Doctors almost sent Kris home with a migraine. Then her whole face went numb
On the day of his stroke, Kris Burford remembers feeling exhausted, as if he couldn’t wait for the day to end.
The then-30-year-old primary school teacher attributed her exhaustion to being a working mother with young children and tried to focus on getting through the final hours of the day. But then something strange happened.
“I thought I was writing on the board,” Burford explains, “but I looked at the board and I was actually writing further down.” “I couldn’t lift my arm to write where I wanted.”
He missed a simple word he was trying to spell for first grade and asked a student to get help from the office.
“I couldn’t move or talk on the right side of my body,” Burford says. “Then the school called an ambulance.”
Burford was taken to Caboolture Hospital. When he arrived, he said his symptoms had subsided and his condition was “pretty normal.”
“[They thought] “I just had a migraine,” he says.
“They were getting ready to discharge me but I was on the phone with my wife at the time and started talking complete nonsense. My whole face felt numb and my tongue felt really big and swollen.
“Finally they did a CT scan on me and I had a [blood] The clot completely blocks one side of my brain.
Around 50,000 Australians suffer a stroke every year, costing the country’s healthcare system around $5 billion.
The two main types of stroke (ischemic or hemorrhagic) are caused by impaired blood flow to the brain, and treating both is time-critical. The sooner blood flow is restored, the lower the risk of brain damage, permanent disability or death.
On the day of his stroke, Burford’s luck turned both ways.
By the time he was correctly diagnosed and taken to Brisbane for treatment, he had missed the narrow window for clot-busting drugs to be administered. But in preparation for surgery, a second CT scan showed that the clot had dispersed on its own with minimal damage to the affected brain area.
“There was a time when I was tired because when your brain is damaged the fatigue is crazy,” he says.
“But other than that, I was very, very lucky.”
University of Queensland neuroscientist and PhD candidate Chantelle Jackson says many stroke patients, especially those living in regional and remote communities, are significantly affected by delayed treatment.
That’s one factor motivating the research project: Developing a tool as simple as glasses or a listening device that could help stimulate brain cells and increase blood flow during the critical early period after a stroke.

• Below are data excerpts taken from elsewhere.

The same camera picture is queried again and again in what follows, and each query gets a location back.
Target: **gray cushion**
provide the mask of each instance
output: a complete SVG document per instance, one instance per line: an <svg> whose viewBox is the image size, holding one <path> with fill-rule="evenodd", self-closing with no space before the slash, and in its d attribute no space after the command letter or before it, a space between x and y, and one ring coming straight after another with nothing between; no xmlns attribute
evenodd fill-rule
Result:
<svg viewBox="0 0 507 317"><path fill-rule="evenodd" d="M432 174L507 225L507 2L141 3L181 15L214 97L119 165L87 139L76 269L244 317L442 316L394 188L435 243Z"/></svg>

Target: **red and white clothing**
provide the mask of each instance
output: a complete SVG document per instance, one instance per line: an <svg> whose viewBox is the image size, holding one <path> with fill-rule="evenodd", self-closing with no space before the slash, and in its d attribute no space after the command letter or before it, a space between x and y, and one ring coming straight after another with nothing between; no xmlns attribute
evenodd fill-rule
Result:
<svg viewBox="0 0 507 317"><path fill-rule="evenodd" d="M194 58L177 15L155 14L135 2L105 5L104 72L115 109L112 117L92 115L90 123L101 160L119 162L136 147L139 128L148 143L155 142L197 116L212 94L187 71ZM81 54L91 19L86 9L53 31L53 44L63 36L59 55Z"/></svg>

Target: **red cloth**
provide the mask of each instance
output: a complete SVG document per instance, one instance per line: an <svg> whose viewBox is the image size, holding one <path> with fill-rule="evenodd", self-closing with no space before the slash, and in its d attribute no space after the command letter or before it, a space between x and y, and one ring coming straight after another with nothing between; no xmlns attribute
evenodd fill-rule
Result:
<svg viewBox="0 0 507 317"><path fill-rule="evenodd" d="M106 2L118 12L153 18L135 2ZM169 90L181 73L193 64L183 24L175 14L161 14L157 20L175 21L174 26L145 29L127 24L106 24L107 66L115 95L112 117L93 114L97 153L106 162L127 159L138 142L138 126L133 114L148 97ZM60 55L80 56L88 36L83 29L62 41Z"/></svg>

“You can think of it as a kind of chorus, so after a stroke the neurons, the brain cells, don’t fire properly, it becomes chaotic, a mess of tones,” Jackson explains.
“Stimulation helps these neurons fire together in the intended oscillatory pattern, helping to restore synchronization between nerve populations…when neurons fire properly, they are less likely to die.
“So when you have more neurons, you’re going to get more blood flow to those areas.”
In February, Jackson was awarded a Westpac Future Leaders Scholarship to fund his research, and he will work with neuroscientist Dr. He will work with Matilde Balbi.
“In a stroke, less blood reaches a certain area of the brain, and if the blood cannot carry oxygen and nutrients to that particular part of the brain, all brain cells die,” says Balbi.
“When we try to stimulate the brain with our intervention, we are trying to rescue this degenerative process.”
Balbi says preclinical trials using mice have shown promising results. The next step is to test potential treatments on humans.
“This [is a] A non-invasive form of stimulation. For this reason [it could be] “It’s visual, like glasses, but it’s also auditory, so headphones,” he explains.
“We don’t need to drill anything into the brain, it’s really as simple as wearing a screen and headphones in front of you, which could potentially improve motor function and cognition.”
It was later determined that the cause of Burford’s stroke was a hole in his heart. While the risk of another stroke is low, he supports any research that might help patients, especially those far from metropolitan health care.
“We’re in the countryside on Kilcoy Mountain [in the Somerset Region]and it took quite a long time for the ambulance to get there.
“So if people are aware of the signs and symptoms of stroke and the technology is there, then it could be lifesaving for someone.”